Research grouped as ADAs has highlighted the importance of linking FSAs to adaptation and mitigation. The following key points have been summarised from the studies discussed in this section:

  • Novel approaches are used for FSA identification, which allows the modeller to implement a method that is tailored to the data, technology, and resources available to them.

  • Processes to identify FSAs when drainage data is available have been identified and implemented.

  • Techniques for post-processing and communication of outputs generated by the UFR modelling framework have been developed and provided.

  • FSA identification is a key pre-requisite for implementing source control measures.


When reviewing research conducted for FSA identification (Table 1), the UFR approach introduced by Saghafian and Khosroshahi (2005) has been applied to several case studies, because the UFR approach presents itself as a simple procedural framework by which FSAs can be identified. This makes the application of the framework adaptable regardless of the tools used; hence, it has been applied using lumped, semi-distributed, and fully distributed modelling packages. A common occurrence when investigating literature for this review was the lack of realisation that contributing source areas have been identified or a method to so do has been developed. This is because either identifying FSAs is not the aim of the study or that identification of FSAs has remained under the radar as a fundamental procedure to FRM. This review highlights the importance and benefits of identifying FSAs as a primary method for FRM, regardless of the method used. Nonetheless, it is important to note the tools use, i.e. flood modes, may have a significant impact on the outcome and FSAs identified.

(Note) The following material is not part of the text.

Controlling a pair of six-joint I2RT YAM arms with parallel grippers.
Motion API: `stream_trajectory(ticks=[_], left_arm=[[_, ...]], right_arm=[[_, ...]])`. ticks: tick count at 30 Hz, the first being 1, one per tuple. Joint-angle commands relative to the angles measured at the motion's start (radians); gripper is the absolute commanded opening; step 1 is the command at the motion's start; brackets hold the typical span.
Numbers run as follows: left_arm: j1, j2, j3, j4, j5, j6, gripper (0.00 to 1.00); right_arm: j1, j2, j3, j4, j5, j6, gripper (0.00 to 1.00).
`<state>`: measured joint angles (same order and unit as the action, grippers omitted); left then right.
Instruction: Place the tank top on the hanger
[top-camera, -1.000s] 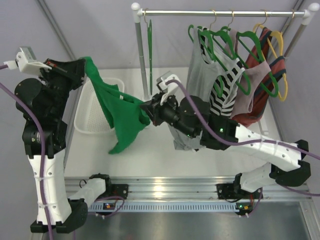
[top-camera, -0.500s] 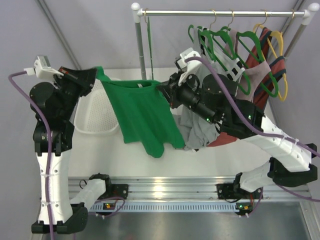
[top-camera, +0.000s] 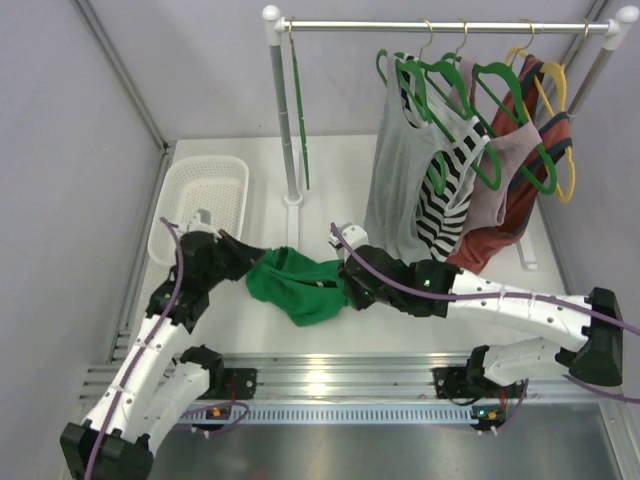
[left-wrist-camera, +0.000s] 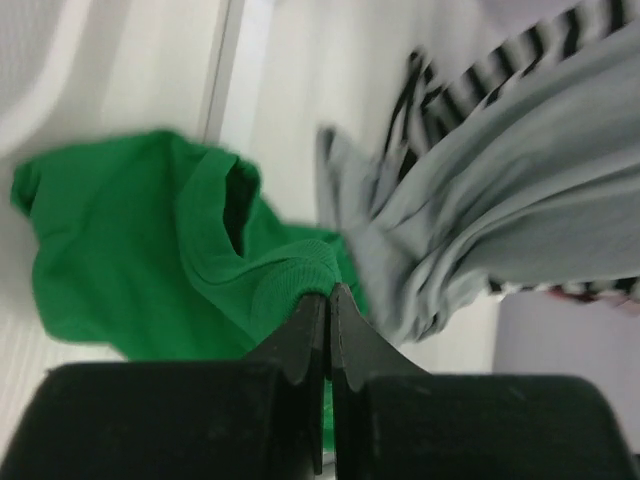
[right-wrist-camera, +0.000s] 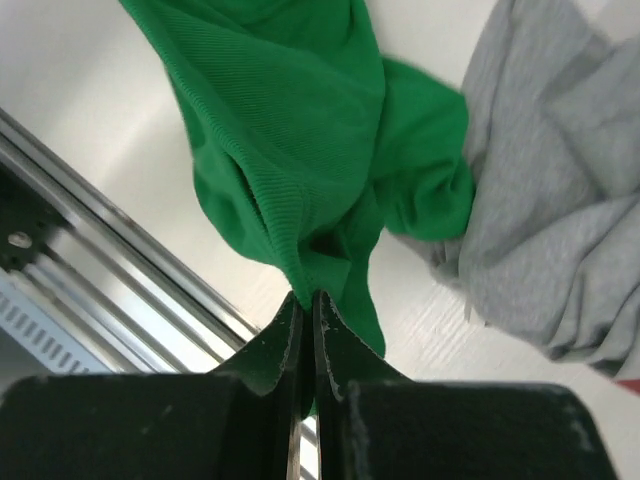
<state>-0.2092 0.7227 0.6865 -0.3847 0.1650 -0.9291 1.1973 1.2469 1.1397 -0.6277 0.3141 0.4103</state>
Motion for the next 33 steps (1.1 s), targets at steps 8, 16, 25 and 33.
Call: stream_trajectory(ticks=[8, 16, 25, 33], left_arm=[[-0.280, 0.165, -0.232, 0.302, -0.170, -0.091, 0.10], [-0.286, 0.192, -0.196, 0.305, -0.147, -0.030, 0.45], [-0.286, 0.158, -0.082, 0.164, -0.170, 0.050, 0.58], [-0.285, 0.118, -0.019, 0.060, -0.219, 0.090, 0.58]], right_arm=[[-0.168, -0.006, -0.271, 0.195, -0.125, 0.102, 0.00], [-0.194, -0.018, -0.317, 0.163, -0.112, 0.125, 0.01], [-0.222, -0.055, -0.344, 0.126, -0.109, 0.142, 0.08], [-0.220, -0.104, -0.282, 0.085, -0.139, 0.139, 0.50]])
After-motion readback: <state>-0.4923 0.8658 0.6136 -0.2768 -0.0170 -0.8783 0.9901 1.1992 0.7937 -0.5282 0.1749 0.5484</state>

When reviewing the UFR methods and ADAs, a clear commonality between the two approaches is the disaggregation of the catchments, i.e. dividing the catchment into smaller units to understand their wider impact. From our review, we have identified six key gaps in the current body of FSA identification research, and these represent future research direction for exploration.

  1. (1)

    The significance of grid/unit independence on FSA identification.

  2. (2)

    The effect of modelling tools on the outcome.

  3. (3)

    The impact of drainage systems on FSA identification.

  4. (4)

    Connecting source to consequence.

  5. (5)

    Climate change and future adaptation as per the UFR approach in practise.

  6. (6)

    Adopting UFR in mainstream practice.

Grid independence

The unit cell approach can be criticised for being unclear on the impact of grid size on FSAs, for example, iso-flood severity mapping or the isochrones approaches offer no guidance on the size of cell units that should be used for disaggregation of a sub-catchment, so far, the unit cell approach has used sizes of 2*2km2 and 0.5*0.5km2 (Saghafian et al., 2010; Vercruysse et al., 2019). There is no obvious logic why these dimensions were chosen to apply the UFR approach. It would be interesting to identify whether the unit cell approach follows the ideas of grid independence whereby the distribution of source areas is independent of the grid sizes. The findings of Syme et al. (2004) report that cell sizes play an important role in representing urban features and therefore may play a significant role in identifying FSAs. The issue of cell unit size has the potential to be addressed by applying the UFR to a single case study using varying cell unit sizes. The benefit of this exercise will help identify if cell unit sizes impact FSA, and how their distribution differs from when disaggregating the study area into sub-catchment.

Multi-model application

Both UFR and ADA are single model applications, i.e. they have been applied to a single case study using a specific type of model. Although this has shown that FSA identification approaches can be applied using a range of models, it sheds little light on the impact the underlying code and numerical solutions have on the identification of FSAs. Questions such as does the application of models that use different numerical solutions generate identical outcomes?, i.e. do all models identify the same ‘unit’ in a catchment as the source area? Or do model performances and differences have a significant impact on the identification of source areas? Benchmarking reviews on model solutions, performance, and merits have clarified that different solutions and model codes affect the outputs generated in varying magnitudes. It is likely that FSA identification inherits the same uncertainties (Hunter et al. 2008; Neelz et al. 2010; Néelz and Pender 2013); hence, the impact of the uncertainties due to model codes and solutions should be scrutinised and investigated to improve the robustness and credibility of methods such as UFR.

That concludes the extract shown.